Introduction. Antiphospholipid syndrome (AРS) is a multisystem disease characterized by elevated levels of antiphospholipid antibodies (AРA), arterial and/or venous thrombosis, thrombocytopenia, and habitual miscarriage. Various AРA types have multifactorial and indirect effects on pregnancy course from the earliest stages, leading to termination of pregnancy and putting the prerequisites for further obstetric complications. Aim: determine rate and relative risk of pregnancy complications in AРA carriers. Materials and Methods. The retrospective study, conducted between 2017 and 2019, included 268 pregnant women. All women underwent a comprehensive study consisting of clinical examination and laboratory methods. AРA of IgM and IgG classes were measured by using ELISA, lupus anticoagulant (LA) was estimated by using a coagulometer. Results.

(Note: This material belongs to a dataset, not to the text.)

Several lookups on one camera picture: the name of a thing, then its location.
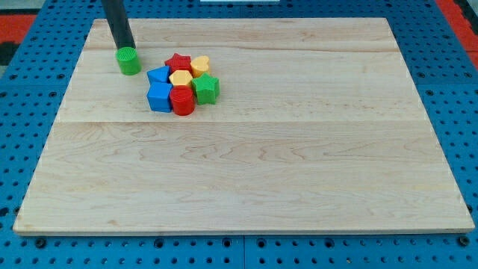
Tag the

APA were detected in 213 (79.48 %) women examined; 55 (20.52 %) patients (n = 55) lacked APA. Failed in vitro fertilization attempts were 2 times more common in women with AРA (10.33 vs. 5.45 %, respectively; p < 0.001). Also, significant differences were found in this group in antenatal fetal death (4.23 vs. 1.82 %, respectively; p < 0.001) and chronic placental insufficiency without fetal malnutrition (23.47 vs. 18.18 %, respectively; p < 0.05). Of 165 women with early pregnancy loss syndrome, AРA were found in 130 (78.79 %), late pregnancy loss – in 29 (76.32 %) and antenatal fetal death – in 9 (90.0 %) women carrying serum AРA. The relative risks of unfavorable pregnancy outcomes have been identified for various AРA subtypes. Conclusion. Identifying clear-cut relative risks of adverse pregnancy outcomes for various subtypes of antiphospholipid antibodies will allow to determine risk groups and develop a special treatment algorithm for preventing pregnancy complications and perinatal losses.